Data extracted from a collection
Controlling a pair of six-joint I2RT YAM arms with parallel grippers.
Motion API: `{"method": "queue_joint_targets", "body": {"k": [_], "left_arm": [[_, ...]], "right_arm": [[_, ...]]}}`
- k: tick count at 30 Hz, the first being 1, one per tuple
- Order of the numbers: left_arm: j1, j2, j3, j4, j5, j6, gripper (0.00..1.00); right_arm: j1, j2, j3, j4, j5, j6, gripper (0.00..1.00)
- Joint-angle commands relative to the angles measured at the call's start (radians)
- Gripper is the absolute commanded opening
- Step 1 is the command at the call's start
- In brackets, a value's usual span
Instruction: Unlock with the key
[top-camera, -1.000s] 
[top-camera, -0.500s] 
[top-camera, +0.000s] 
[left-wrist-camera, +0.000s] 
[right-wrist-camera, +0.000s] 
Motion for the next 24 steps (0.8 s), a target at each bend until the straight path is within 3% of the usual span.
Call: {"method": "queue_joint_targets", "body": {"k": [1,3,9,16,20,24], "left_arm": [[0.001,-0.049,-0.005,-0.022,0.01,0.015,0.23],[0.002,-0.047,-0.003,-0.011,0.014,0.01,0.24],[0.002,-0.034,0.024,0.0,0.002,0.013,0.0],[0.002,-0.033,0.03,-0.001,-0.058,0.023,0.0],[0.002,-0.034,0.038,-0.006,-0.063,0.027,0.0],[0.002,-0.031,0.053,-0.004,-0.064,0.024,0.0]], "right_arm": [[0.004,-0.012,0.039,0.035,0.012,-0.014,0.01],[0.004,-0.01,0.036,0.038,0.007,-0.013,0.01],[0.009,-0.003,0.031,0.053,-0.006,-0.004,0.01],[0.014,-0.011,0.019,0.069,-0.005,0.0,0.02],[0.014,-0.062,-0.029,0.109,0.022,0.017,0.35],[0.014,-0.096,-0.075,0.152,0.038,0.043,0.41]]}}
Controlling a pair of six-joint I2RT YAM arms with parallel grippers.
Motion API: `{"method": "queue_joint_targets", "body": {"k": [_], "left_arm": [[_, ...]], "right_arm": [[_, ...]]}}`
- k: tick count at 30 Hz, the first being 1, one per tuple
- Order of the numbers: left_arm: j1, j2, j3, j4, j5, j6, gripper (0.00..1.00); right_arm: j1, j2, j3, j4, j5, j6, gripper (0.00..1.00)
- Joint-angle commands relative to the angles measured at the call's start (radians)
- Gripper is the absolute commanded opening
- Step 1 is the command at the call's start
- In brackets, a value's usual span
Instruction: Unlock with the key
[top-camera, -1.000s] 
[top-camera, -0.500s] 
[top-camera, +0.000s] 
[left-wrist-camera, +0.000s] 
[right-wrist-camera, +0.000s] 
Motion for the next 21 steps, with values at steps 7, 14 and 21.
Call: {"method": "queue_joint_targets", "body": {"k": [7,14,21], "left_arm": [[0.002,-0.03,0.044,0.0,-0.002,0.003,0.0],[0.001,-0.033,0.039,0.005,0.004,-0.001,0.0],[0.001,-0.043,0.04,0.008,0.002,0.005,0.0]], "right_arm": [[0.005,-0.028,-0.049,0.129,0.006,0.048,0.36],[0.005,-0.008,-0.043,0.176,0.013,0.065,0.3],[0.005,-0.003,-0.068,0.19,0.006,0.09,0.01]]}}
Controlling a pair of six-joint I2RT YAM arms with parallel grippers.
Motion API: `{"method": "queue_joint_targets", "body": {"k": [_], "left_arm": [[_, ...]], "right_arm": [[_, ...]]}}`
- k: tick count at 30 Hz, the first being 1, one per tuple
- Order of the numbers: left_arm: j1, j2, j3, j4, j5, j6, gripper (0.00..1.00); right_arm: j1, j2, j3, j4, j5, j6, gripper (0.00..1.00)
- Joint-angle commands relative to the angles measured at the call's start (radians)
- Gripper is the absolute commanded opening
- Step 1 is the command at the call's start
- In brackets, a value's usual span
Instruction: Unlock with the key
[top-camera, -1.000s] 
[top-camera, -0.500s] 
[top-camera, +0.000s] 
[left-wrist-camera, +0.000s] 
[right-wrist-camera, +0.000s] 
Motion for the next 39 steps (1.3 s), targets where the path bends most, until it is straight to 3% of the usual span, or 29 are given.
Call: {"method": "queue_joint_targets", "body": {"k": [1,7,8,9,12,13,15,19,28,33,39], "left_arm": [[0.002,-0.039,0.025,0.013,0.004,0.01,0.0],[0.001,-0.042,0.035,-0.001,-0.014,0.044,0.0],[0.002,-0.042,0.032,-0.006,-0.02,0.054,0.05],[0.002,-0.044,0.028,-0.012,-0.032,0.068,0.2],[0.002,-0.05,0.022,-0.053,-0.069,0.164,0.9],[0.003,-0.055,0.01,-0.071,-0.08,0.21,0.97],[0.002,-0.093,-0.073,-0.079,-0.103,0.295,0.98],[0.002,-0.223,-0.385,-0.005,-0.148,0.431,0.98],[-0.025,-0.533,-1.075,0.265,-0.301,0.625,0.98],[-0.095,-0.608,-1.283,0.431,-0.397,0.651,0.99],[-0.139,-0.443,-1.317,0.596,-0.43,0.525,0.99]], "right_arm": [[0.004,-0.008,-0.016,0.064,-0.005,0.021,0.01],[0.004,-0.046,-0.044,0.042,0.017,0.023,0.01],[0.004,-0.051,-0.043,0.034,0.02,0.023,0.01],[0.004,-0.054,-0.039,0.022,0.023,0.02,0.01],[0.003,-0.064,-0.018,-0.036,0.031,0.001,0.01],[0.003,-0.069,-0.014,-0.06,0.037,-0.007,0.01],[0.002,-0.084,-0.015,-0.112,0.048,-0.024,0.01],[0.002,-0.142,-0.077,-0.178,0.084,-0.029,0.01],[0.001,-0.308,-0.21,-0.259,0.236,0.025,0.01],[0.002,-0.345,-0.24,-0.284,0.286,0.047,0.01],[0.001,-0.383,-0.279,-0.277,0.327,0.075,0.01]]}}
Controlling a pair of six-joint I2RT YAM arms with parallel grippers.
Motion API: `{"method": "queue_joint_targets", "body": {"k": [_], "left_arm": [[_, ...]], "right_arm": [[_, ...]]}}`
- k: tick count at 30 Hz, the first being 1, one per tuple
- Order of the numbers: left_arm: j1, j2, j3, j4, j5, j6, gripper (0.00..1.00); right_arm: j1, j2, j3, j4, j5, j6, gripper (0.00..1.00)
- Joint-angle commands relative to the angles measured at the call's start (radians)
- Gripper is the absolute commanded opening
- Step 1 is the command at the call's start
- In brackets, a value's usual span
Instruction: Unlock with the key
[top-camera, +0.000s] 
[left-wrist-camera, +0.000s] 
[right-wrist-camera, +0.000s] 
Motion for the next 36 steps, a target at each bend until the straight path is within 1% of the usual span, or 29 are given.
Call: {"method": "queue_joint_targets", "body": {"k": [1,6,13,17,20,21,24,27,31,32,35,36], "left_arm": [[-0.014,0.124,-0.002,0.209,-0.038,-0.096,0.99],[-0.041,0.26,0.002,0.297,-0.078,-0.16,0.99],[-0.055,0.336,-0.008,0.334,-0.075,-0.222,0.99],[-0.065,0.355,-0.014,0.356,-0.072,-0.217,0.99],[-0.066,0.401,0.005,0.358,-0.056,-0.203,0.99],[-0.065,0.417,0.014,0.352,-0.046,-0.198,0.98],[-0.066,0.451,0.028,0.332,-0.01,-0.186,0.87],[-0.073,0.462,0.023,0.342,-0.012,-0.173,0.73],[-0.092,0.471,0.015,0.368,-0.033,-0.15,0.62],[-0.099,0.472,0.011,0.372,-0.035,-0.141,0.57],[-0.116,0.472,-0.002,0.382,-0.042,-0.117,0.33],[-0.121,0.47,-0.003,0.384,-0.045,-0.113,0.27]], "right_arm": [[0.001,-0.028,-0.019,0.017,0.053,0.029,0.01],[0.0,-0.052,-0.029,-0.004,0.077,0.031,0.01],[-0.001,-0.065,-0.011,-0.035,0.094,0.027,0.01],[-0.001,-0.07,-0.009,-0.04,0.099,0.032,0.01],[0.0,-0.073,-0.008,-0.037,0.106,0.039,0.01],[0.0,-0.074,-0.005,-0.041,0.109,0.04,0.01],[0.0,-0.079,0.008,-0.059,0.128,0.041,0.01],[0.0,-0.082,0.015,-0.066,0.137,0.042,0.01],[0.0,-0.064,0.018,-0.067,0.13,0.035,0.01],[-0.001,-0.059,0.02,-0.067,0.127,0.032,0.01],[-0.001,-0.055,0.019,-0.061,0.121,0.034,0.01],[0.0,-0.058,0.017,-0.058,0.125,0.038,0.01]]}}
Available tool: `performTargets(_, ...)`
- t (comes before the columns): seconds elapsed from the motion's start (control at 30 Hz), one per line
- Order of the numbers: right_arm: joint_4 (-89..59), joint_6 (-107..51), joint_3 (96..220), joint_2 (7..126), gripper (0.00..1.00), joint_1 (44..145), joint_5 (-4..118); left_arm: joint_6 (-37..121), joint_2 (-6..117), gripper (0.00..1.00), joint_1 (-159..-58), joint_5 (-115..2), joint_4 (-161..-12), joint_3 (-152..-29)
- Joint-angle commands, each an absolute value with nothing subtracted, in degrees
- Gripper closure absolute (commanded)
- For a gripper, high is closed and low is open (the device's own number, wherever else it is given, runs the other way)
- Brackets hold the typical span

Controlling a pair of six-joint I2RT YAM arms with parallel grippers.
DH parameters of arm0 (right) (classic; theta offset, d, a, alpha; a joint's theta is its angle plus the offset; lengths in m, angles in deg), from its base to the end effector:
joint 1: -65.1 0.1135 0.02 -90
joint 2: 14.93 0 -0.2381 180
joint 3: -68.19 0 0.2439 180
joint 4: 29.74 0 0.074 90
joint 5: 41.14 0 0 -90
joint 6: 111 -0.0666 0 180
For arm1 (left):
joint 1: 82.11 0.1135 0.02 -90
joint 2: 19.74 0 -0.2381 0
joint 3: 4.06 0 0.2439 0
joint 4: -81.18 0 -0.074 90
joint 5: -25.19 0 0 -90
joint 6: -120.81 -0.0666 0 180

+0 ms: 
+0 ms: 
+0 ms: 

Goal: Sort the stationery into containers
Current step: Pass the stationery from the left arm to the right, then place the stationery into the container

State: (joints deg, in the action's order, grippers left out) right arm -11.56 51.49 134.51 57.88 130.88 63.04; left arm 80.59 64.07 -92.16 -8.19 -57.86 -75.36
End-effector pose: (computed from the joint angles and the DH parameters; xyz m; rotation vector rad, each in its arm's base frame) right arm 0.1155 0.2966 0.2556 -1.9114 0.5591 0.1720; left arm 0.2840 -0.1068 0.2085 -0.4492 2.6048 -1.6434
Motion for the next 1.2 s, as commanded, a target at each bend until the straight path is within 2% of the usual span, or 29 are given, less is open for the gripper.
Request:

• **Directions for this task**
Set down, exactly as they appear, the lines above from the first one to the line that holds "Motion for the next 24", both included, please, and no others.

• **Result for this exercise**
Controlling a pair of six-joint I2RT YAM arms with parallel grippers.
Motion API: `{"method": "queue_joint_targets", "body": {"k": [_], "left_arm": [[_, ...]], "right_arm": [[_, ...]]}}`
- k: tick count at 30 Hz, the first being 1, one per tuple
- Order of the numbers: left_arm: j1, j2, j3, j4, j5, j6, gripper (0.00..1.00); right_arm: j1, j2, j3, j4, j5, j6, gripper (0.00..1.00)
- Joint-angle commands relative to the angles measured at the call's start (radians)
- Gripper is the absolute commanded opening
- Step 1 is the command at the call's start
- In brackets, a value's usual span
Instruction: Unlock with the key
[top-camera, -1.000s] 
[top-camera, -0.500s] 
[top-camera, +0.000s] 
[left-wrist-camera, +0.000s] 
[right-wrist-camera, +0.000s] 
Motion for the next 24 steps (0.8 s), a target at each bend until the straight path is within 3% of the usual span.

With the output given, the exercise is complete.